Boosting water decomposition by sulfur vacancies for efficient CO photoreduction

The water oxidation reaction ( i.e. , OER) is one of the most challenging reaction steps in the overall photocatalytic CO 2 reduction, especially on metal sulfide photocatalysts. Herein, we first demonstrate that well-designed S-vacancies on SnS 2 atomic thin layers (denoted V S -SnS 2 ) can directly enhance water oxidation in the overall photocatalytic CO 2 reduction by promoting the formation of molecular O 2 . As a result, an average 8.2 times higher CO 2 photoreduction efficiency (CO evolution rate of 25.71 μmol g −1 h −1 ) was obtained on the champion V S -SnS 2 (23.07%) catalyst than that on the pristine SnS 2 catalyst (CO evolution rate of 3.14 μmol g −1 h −1 ) upon white light illumination.
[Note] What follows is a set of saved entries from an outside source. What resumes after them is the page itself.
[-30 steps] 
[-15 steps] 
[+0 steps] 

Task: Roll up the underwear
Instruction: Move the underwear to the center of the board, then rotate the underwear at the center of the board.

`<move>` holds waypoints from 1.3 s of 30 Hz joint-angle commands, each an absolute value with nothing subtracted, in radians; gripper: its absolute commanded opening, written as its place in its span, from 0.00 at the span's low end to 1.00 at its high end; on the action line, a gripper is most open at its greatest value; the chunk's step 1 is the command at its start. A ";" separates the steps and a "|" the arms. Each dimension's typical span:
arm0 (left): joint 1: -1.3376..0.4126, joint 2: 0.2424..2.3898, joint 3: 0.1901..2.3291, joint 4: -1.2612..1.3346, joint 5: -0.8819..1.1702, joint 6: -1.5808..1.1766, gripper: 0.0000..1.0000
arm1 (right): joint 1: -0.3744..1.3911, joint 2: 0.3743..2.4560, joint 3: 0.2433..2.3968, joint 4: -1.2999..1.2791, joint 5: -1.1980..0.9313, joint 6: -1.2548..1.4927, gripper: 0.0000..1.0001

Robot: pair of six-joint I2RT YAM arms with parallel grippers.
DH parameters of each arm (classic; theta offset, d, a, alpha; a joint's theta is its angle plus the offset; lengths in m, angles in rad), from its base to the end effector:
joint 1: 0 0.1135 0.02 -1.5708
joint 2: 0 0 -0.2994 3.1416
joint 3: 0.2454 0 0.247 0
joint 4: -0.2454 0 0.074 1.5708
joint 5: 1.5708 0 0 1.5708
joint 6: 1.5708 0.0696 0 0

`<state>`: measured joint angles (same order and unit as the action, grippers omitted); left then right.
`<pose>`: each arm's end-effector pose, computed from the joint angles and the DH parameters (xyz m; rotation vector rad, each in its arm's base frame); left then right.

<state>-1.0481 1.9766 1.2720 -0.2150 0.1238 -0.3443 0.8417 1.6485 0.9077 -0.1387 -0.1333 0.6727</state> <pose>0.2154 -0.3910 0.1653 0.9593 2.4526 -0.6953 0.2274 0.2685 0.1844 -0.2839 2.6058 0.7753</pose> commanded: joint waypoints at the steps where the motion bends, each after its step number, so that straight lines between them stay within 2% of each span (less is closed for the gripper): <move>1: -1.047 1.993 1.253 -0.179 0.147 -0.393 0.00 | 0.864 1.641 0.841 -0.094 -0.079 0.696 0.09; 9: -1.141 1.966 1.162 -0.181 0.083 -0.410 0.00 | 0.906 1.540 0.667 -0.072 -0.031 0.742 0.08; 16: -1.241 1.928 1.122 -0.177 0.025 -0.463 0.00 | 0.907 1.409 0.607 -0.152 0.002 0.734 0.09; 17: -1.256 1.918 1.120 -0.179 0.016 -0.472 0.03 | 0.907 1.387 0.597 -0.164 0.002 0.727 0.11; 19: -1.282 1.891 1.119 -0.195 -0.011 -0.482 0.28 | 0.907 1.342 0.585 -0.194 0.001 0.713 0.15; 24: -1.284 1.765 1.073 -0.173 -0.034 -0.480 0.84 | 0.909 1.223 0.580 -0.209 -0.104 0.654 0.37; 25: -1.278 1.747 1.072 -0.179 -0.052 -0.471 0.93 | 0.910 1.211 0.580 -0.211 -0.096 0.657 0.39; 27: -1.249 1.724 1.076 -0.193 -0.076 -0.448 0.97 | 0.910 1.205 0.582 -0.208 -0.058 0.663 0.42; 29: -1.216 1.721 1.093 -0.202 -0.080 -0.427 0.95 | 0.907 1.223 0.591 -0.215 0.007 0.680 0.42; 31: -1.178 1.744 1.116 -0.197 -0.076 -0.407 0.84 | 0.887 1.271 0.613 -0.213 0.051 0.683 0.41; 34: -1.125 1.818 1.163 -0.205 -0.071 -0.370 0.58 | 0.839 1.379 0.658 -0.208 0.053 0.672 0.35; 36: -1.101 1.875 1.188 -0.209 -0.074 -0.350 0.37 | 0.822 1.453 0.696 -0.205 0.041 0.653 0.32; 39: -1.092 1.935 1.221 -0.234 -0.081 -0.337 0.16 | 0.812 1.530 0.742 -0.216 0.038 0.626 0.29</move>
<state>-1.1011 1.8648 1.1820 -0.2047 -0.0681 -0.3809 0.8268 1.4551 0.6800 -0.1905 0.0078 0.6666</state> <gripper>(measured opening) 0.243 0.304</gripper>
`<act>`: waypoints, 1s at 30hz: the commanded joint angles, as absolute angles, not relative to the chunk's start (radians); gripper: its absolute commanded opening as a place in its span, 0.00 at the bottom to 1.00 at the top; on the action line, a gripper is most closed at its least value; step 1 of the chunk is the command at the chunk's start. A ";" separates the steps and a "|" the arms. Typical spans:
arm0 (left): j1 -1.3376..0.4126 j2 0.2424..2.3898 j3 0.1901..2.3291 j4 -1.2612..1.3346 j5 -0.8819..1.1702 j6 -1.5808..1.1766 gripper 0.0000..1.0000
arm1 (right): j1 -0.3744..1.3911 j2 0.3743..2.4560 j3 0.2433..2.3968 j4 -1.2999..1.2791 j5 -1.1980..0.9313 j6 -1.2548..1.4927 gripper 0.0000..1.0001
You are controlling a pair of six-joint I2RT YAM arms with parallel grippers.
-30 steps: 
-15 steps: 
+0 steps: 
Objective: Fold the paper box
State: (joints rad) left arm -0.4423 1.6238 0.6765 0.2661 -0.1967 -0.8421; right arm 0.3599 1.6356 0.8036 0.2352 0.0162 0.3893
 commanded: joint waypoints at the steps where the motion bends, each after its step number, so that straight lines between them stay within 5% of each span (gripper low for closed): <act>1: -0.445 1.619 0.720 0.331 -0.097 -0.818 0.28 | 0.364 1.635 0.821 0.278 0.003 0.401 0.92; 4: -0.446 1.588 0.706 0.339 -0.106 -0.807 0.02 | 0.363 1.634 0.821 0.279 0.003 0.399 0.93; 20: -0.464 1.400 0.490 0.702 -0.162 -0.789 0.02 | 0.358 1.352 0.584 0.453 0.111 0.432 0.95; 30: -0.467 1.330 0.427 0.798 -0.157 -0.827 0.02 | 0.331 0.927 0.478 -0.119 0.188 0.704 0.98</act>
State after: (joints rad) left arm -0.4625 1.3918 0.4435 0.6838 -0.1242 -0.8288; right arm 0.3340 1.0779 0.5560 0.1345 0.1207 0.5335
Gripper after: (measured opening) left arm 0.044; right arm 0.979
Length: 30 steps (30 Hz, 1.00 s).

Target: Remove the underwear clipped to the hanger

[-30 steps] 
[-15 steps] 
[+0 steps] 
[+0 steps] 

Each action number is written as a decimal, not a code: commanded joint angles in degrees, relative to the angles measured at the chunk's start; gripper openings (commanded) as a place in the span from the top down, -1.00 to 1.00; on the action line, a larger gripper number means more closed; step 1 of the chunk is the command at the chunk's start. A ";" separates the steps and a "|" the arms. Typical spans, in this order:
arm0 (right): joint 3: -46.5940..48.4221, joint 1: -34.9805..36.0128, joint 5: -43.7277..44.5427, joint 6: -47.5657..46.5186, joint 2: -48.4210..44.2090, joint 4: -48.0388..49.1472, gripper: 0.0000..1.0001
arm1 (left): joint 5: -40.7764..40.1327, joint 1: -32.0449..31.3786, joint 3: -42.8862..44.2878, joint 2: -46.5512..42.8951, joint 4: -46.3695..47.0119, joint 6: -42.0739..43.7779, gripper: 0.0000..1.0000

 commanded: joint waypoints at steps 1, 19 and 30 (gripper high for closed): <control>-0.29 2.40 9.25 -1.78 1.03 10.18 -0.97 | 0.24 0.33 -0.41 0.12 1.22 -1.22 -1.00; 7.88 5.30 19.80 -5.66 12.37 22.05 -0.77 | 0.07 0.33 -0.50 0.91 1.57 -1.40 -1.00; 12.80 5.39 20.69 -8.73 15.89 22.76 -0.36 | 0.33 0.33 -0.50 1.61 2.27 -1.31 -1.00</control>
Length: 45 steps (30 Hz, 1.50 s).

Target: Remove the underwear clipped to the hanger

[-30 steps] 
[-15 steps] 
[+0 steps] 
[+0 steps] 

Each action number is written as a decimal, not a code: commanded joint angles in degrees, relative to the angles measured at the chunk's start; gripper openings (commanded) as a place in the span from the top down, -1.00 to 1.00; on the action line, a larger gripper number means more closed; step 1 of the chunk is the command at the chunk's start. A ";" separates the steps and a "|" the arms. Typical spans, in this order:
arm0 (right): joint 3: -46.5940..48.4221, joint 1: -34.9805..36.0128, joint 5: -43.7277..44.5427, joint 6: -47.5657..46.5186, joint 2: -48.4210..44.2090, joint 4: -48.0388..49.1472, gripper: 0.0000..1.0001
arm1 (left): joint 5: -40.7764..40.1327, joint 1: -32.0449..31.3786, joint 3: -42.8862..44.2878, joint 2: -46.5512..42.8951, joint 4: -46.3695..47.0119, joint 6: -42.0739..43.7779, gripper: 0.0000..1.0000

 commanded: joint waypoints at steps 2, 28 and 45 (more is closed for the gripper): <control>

Two types of water decompositions (1660 cm −1 /1620 cm −1 ) that vary with the S-vacancy concentration were observed by in situ diffuse reflectance infrared Fourier transform spectroscopy (DRIFTS), demonstrating the key role of the S-vacancy-induced water decomposition configuration (1660 cm −1 ). Kinetic analysis confirms that the water decomposition reaction is the rate-determining step in the overall CO 2 photoreduction and was indeed accelerated on S-vacancy sites ( k 1660 = −0.033/ k 1620 = −0.021). Density functional theory (DFT) calculations suggest that S-vacancies facilitate the OER by lowering the energy barriers of intermediate transformations. As the rate-determining half reaction (OER) in the overall CO 2 photoreduction, the four-electron-involving OER on S-vacancy sites was favored, therefore facilitating the hole-elimination/proton release and unleashing the CO 2 reduction half reaction.